USING FUNCTIONAL OUTCOMES IN KNEE REHABILITATION

British Orthopaedic Research Society (BORS)



Abstract

Following acute ACL rupture patients are routinely referred for rehabilitation but the timing and level of functional recovery related to rehabilitation outcome are poorly defined.

The primary aim of this study was to measure functional recovery following acute ACL rupture in the clinical setting using a two dimensional movement analysis system. A longitudinal research design was used; we aimed for three clinical movement analysis sessions over the course of rehabilitation. One hundred and fifteen patients were recruited. Sixty three uninjured matched controls were recorded once performing all the functional activities; walking, jogging, distance hop and run and stop. Participants were filmed in the sagittal plane using a digital camcorder to extract kinematic data. Average recovery over time was modelled using a least squares third order polynomial.

The secondary aim was to define the outcome measures and treatment goals used in ACL rehabilitation by specialist knee physiotherapists. A questionnaire was distributed to 300 hospitals across the UK. From the 44 responses insight was obtained about parameters physiotherapists use to plan treatment and evaluate recovery.

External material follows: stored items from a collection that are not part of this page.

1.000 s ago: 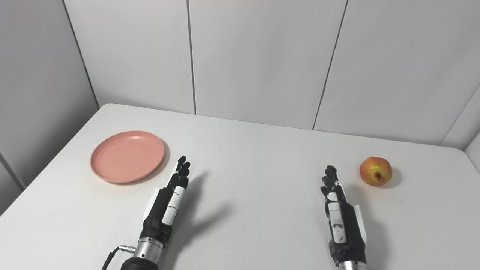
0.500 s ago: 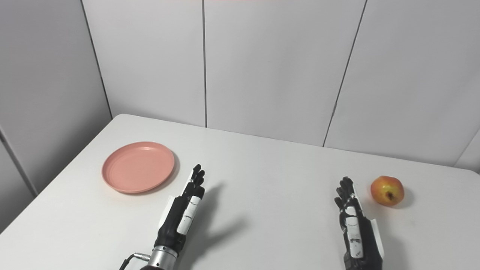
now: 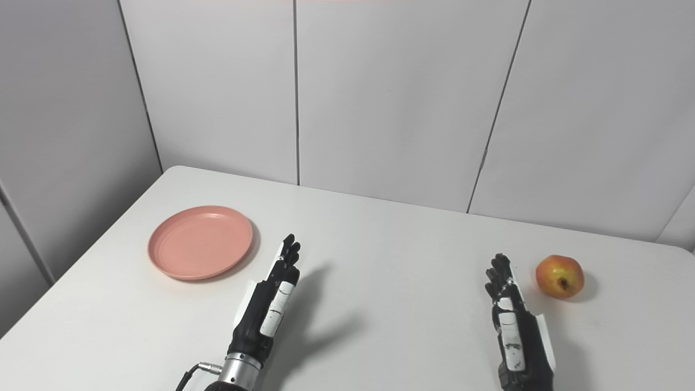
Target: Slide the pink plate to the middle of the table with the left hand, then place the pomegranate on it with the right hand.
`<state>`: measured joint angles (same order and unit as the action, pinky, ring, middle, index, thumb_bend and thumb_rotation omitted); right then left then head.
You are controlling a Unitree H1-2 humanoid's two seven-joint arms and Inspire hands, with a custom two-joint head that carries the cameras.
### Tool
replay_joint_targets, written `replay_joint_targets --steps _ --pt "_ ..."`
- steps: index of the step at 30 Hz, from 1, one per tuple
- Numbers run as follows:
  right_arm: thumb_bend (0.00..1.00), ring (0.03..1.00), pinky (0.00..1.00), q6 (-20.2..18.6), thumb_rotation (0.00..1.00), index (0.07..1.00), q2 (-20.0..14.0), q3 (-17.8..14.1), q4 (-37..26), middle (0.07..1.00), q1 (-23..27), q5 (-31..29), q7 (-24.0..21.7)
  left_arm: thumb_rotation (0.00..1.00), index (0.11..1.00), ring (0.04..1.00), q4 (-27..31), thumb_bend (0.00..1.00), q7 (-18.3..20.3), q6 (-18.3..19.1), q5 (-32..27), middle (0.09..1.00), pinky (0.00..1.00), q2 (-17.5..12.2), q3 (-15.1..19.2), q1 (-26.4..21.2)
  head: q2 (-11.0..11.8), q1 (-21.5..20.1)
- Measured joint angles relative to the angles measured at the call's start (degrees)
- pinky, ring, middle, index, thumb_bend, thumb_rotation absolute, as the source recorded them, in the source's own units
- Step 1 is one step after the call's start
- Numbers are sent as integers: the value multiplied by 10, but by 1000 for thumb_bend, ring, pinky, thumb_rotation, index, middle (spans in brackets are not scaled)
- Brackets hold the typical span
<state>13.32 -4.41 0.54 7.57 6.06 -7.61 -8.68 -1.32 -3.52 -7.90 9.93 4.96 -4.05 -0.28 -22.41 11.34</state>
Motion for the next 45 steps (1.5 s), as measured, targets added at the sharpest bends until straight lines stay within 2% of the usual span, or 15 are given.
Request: replay_joint_targets --steps 4,9,12,19,24,29,36,40,42,45 --pt "763 972 1000 2 968 963 0 2 0 972 0 6 0 998 1000 1000 -1 793 3 -9 -28 1000 1000 -1 5 -1 -3 -15" --pt "774 971 1000 3 972 965 0 6 -2 968 0 16 1 990 1000 986 10 857 22 -1 -87 981 1000 0 14 4 -9 -18" --pt "761 970 1000 6 979 968 0 8 -3 969 0 21 0 998 1000 972 34 882 31 28 -111 968 1000 1 14 15 -11 -20" --pt "758 966 989 10 977 963 0 8 -5 967 -1 27 1 999 975 935 59 904 34 92 -111 936 973 2 10 16 -14 -30" --pt "777 956 980 10 970 956 0 9 -6 960 -3 37 3 1000 961 925 70 910 43 106 -122 930 949 -3 16 -26 -13 -34" --pt "779 955 980 10 976 957 1 10 -7 961 -3 44 3 993 920 906 85 957 45 117 -136 908 925 -13 27 -67 -11 -36" --pt "777 953 978 16 978 954 1 10 -5 957 -3 45 3 1000 894 898 92 990 55 150 -161 900 882 -55 50 -116 -7 -36" --pt "772 948 973 25 980 952 1 10 -3 953 -3 49 3 1000 902 839 103 1000 78 164 -182 866 736 -91 58 -144 -7 -36" --pt "766 947 972 27 981 951 1 11 -2 952 -2 50 3 1000 893 831 103 1000 93 172 -191 857 698 -112 61 -158 -4 -35" --pt "757 950 979 27 979 953 2 11 -2 955 -2 50 3 1000 895 848 93 991 108 171 -202 865 747 -135 78 -176 -4 -35"
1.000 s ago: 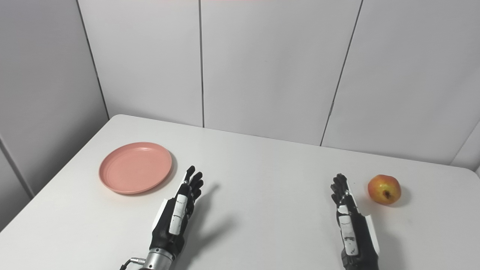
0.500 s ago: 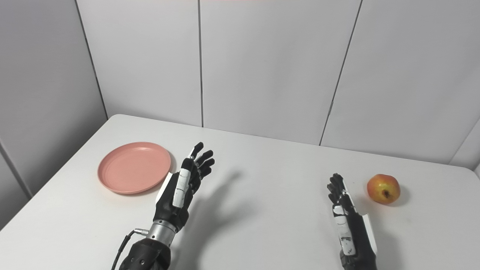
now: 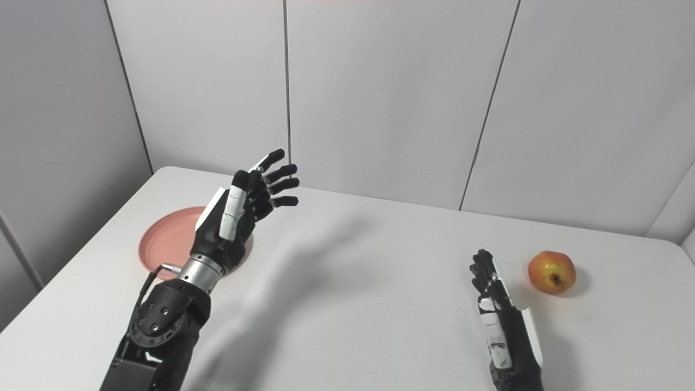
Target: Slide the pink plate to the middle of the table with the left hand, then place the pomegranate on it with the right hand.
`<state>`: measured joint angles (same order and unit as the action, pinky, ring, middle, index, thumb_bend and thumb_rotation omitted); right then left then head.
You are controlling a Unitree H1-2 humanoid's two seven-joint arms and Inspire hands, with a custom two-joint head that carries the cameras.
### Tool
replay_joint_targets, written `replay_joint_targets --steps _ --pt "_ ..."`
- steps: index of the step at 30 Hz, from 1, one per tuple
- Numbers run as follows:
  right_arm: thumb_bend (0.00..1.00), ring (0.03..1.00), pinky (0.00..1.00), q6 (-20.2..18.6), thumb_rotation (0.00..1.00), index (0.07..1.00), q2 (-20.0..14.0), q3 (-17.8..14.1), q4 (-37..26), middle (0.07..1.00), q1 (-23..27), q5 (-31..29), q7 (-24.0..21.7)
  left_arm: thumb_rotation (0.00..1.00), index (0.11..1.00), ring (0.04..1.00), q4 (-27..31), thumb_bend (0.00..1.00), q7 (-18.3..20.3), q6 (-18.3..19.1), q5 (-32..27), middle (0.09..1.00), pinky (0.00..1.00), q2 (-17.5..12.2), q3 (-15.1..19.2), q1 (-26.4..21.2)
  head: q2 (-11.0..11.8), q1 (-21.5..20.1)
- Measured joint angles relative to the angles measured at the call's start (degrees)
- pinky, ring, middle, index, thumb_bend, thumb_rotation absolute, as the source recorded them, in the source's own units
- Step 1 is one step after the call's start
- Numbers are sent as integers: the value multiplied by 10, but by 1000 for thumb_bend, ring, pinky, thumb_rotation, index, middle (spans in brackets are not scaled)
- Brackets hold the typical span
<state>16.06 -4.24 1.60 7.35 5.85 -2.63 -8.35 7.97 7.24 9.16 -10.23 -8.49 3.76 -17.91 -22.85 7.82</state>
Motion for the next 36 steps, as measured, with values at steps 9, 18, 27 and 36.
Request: replay_joint_targets --steps 9,18,27,36 --pt "752 951 973 0 972 951 0 0 1 957 0 -1 -1 990 915 839 -122 1000 31 -52 -22 878 728 -70 55 -37 -4 -5" --pt "782 952 976 0 972 953 1 -1 2 957 0 -2 -1 993 923 814 -167 1000 24 -73 -20 867 715 -106 88 -80 -6 -4" --pt "813 974 1000 -32 933 951 7 -21 -3 963 0 -55 -2 975 928 821 -262 1000 22 -97 -21 871 739 -154 130 -112 -7 -1" --pt "743 1000 1000 -82 965 964 7 -21 -18 986 -6 -70 -1 977 906 835 -374 1000 21 -151 -6 871 755 -196 132 -135 -6 -3"
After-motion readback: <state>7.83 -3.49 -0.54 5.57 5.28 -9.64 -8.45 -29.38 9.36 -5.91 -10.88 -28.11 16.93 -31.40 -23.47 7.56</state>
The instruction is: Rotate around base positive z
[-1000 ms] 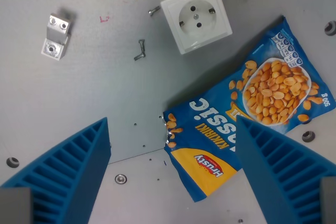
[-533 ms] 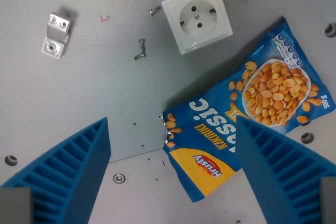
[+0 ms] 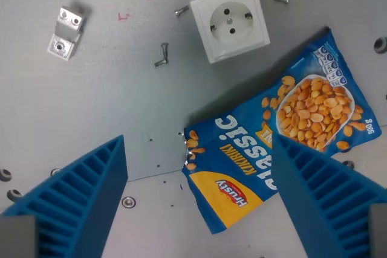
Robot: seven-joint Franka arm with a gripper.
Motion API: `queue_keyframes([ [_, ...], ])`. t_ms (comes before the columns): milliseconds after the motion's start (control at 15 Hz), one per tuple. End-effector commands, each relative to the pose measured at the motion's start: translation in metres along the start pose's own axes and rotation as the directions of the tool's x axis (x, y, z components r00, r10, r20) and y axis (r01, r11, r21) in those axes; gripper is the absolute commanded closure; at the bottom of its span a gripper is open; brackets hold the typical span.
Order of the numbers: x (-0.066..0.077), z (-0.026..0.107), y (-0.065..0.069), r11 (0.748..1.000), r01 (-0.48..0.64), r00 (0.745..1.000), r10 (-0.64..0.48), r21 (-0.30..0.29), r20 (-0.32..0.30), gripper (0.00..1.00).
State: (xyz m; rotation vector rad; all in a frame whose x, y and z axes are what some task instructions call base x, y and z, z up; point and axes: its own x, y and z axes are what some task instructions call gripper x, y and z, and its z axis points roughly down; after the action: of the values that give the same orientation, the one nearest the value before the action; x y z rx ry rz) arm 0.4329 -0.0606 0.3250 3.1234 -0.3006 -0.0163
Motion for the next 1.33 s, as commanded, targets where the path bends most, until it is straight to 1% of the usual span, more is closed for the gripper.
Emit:
queue_keyframes([
  [67, -0.0002, -0.0026, 0.0004, 0.991, 0.132, 0.991, -0.132, -0.002, -0.006, 0.0],
  [667, -0.0002, -0.0026, 0.0004, 0.968, 0.25, 0.968, -0.25, -0.004, -0.007, 0.0],
  [1333, -0.0002, -0.0026, 0.0004, 0.926, 0.376, 0.926, -0.376, -0.007, -0.006, 0.0],
])
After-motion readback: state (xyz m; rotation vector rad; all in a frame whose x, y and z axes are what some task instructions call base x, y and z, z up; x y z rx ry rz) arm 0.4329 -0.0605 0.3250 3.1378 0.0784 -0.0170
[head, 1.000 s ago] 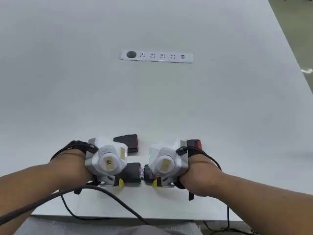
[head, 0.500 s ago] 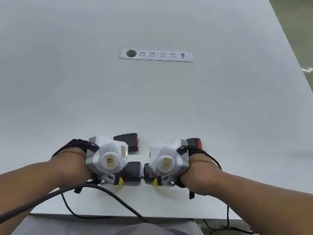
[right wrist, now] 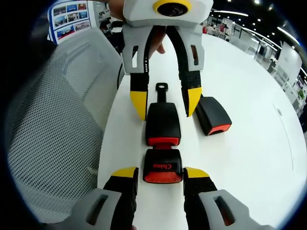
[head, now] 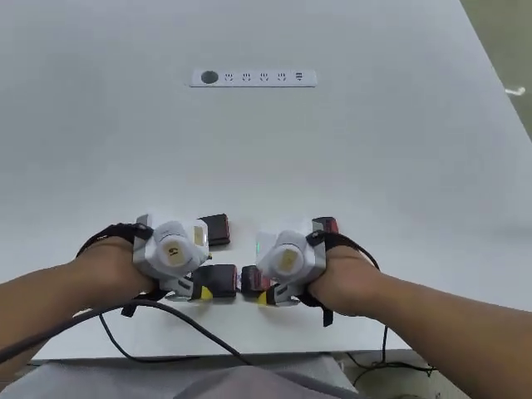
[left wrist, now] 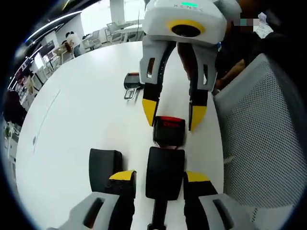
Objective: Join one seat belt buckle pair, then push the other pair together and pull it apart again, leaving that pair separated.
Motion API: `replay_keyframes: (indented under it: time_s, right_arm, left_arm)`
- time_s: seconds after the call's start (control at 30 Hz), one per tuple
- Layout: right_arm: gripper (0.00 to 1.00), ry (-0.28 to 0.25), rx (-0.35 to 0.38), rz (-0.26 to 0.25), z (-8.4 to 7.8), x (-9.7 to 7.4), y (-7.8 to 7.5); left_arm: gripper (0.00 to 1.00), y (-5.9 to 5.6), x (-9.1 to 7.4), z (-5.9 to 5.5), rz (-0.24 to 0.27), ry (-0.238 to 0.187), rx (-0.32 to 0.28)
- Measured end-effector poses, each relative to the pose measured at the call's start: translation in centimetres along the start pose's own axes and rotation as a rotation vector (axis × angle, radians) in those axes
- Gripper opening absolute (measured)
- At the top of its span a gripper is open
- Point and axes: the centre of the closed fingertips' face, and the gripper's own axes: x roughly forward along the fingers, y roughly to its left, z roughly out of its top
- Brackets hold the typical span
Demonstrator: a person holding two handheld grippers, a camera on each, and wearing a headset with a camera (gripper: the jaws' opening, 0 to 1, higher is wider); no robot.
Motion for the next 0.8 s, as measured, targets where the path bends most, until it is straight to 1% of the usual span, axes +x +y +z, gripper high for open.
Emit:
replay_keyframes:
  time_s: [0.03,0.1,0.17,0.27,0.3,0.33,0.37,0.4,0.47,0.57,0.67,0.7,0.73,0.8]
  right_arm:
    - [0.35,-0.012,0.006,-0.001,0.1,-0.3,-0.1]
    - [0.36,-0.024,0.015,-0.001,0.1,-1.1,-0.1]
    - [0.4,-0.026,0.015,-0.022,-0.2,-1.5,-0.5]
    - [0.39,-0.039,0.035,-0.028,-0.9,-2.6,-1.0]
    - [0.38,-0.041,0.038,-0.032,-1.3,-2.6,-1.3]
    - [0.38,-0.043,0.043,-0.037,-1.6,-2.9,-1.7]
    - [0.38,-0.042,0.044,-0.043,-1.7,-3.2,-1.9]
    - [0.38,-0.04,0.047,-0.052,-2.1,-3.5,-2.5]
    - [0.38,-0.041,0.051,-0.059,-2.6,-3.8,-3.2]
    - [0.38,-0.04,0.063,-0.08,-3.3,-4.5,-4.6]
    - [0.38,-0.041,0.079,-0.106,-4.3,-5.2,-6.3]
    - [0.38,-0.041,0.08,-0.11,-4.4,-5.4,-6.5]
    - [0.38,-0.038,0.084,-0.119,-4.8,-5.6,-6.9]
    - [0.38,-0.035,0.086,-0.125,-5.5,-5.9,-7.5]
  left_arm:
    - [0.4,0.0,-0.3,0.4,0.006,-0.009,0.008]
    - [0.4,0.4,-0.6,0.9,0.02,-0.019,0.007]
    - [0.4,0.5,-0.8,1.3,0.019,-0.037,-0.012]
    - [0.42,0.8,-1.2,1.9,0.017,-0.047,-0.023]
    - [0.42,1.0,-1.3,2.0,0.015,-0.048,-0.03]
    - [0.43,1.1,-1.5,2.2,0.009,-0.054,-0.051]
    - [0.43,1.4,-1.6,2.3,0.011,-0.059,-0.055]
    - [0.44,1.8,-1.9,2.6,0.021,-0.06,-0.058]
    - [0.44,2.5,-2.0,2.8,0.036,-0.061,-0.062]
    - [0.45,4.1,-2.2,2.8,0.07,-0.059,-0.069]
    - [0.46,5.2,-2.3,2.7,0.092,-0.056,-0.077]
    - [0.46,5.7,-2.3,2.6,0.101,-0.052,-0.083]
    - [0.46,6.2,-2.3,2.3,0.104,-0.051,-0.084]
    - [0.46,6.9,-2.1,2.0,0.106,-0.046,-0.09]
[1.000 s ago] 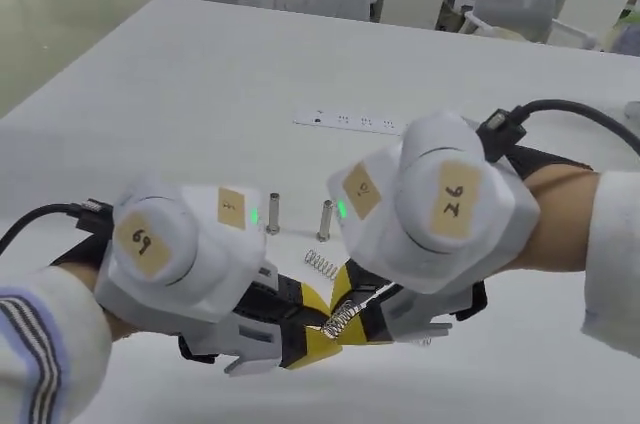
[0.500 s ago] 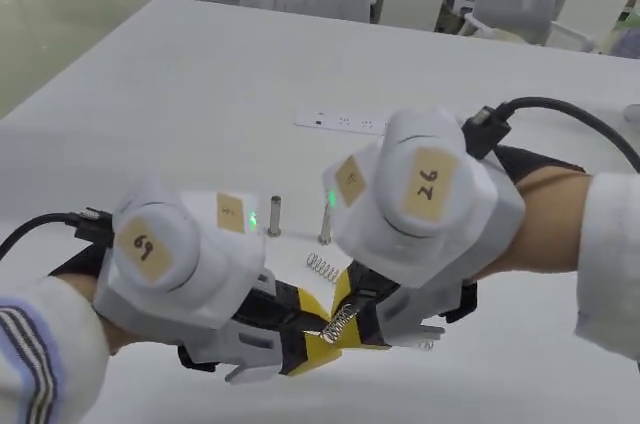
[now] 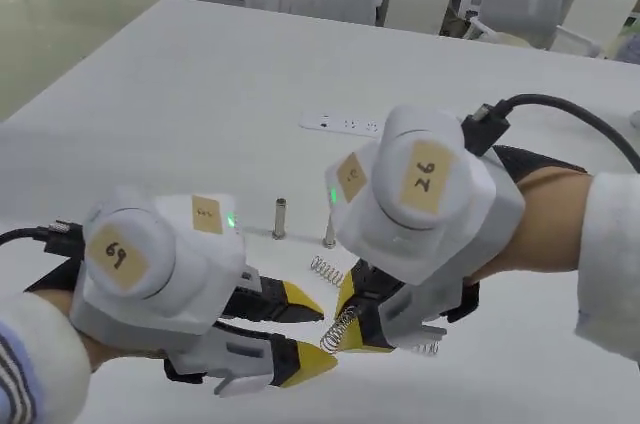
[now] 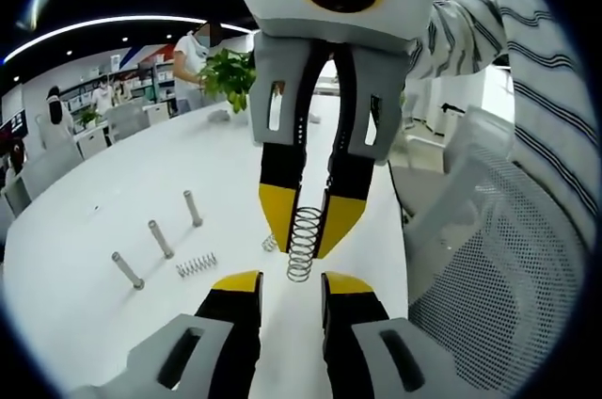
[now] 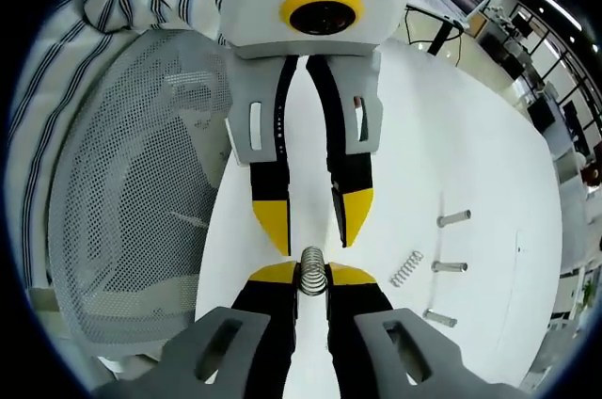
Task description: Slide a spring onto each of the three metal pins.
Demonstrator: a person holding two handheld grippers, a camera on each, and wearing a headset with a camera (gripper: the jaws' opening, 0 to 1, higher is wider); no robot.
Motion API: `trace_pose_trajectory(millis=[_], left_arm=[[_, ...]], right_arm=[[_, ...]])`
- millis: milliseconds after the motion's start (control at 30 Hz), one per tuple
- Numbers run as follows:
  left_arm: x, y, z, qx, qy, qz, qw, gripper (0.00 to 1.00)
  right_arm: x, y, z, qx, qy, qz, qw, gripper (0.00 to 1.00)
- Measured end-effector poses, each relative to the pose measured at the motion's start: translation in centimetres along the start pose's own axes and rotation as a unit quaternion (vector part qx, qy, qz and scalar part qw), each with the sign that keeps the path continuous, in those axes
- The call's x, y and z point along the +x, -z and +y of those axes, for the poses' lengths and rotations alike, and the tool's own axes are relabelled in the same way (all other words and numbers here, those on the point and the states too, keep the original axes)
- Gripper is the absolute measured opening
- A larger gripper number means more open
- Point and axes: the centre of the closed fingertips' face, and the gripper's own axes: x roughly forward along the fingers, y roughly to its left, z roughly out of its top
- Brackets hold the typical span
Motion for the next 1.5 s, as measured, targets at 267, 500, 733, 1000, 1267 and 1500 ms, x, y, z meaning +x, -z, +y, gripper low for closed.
trace_pose_trajectory(millis=[267, 500, 733, 1000, 1267, 1500], left_arm=[[-1.0, 1.2, 2.2, -0.037, -0.050, -0.005, 0.9980, 0.49], [-1.9, 1.6, 3.5, -0.060, -0.079, -0.006, 0.9950, 0.60], [-2.9, 2.1, 4.9, -0.072, -0.119, -0.011, 0.9903, 0.85], [-3.5, 3.5, 5.8, -0.108, -0.146, 0.007, 0.9833, 0.98], [-4.0, 3.9, 5.9, -0.116, -0.150, 0.004, 0.9819, 0.98], [-4.5, 3.3, 6.2, -0.128, -0.153, -0.016, 0.9797, 0.98]], right_arm=[[-0.5, 0.9, -0.5, 0.015, -0.005, 0.007, 0.9999, 0.07], [-1.0, 1.6, -1.2, 0.021, 0.001, 0.012, 0.9997, 0.07], [-1.3, 2.0, -1.9, 0.028, 0.001, 0.017, 0.9995, 0.07], [-1.6, 2.1, -2.7, 0.033, 0.002, 0.021, 0.9992, 0.07], [-2.0, 2.2, -3.0, 0.072, -0.015, 0.025, 0.9970, 0.08], [-2.9, 2.2, -4.8, 0.059, -0.003, 0.036, 0.9976, 0.08]])
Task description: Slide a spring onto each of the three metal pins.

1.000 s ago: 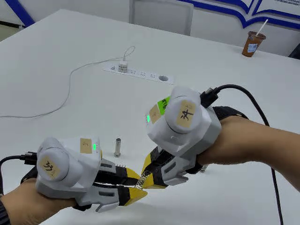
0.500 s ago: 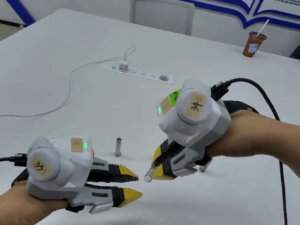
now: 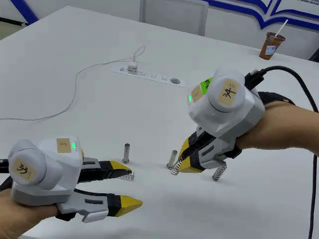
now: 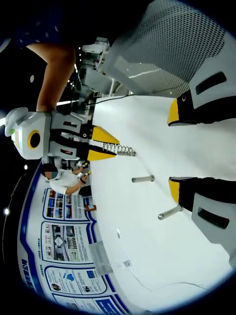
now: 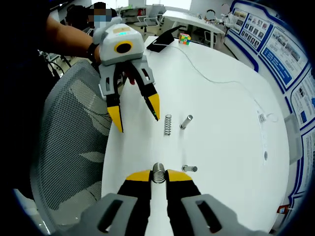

Repeated movement analysis showed that gait velocity took on average 85 days to recover to within the normal limits of uninjured controls. Jogging velocity took 30 days; Hop distance took 55 days for the non-injured leg and 100 days for the injured leg; Knee range during the landing phase of run and stop took 80 days to recover but demonstrated some deterioration. The questionnaire identified that specialist knee physiotherapists use 60 different outcome measures and 34 rehabilitation treatment goals, which can be sub-divided into patient reported (PR), functional activities (A) and impairments (I). The percentage usage by physiotherapists for each category of outcome measure were 55.8% (A), 62.8% (I) to 67.4% (PR) and for treatment goals 55.8% (PR), 69.8% (A) to 81.4% (I). Hopping is the most frequently evaluated functional activity but there are large differences in its utilisation. The application of functional goals and outcome measures in rehabilitation is not universal with specialist physiotherapists generally adopting an impairment approach.

Repeated movement analysis in the clinical setting provided objective data on the recovery of functional activities that progressively challenge knee stability. Gait and hop distance appear to be the most useful variables for tracking performance over time but their predictive value needs to be explored further. Adaptations in the non-injured leg indicate that its use as a control needs to be done with caution. For jogging and run and stop there appears to be a threshold after which patients can perform these activities rather than a gradual recovery. Clinical movement analysis could be used to provide objective feedback on recovery levels and help guide the rehabilitation process. However, currently functional goals and milestones are not always included in the planning and evaluation of rehabilitation. Developing better rehabilitation should involve greater integration of functional activity measures into practice. This would require a shift from an impairment rehabilitation approach to focus on functional goals.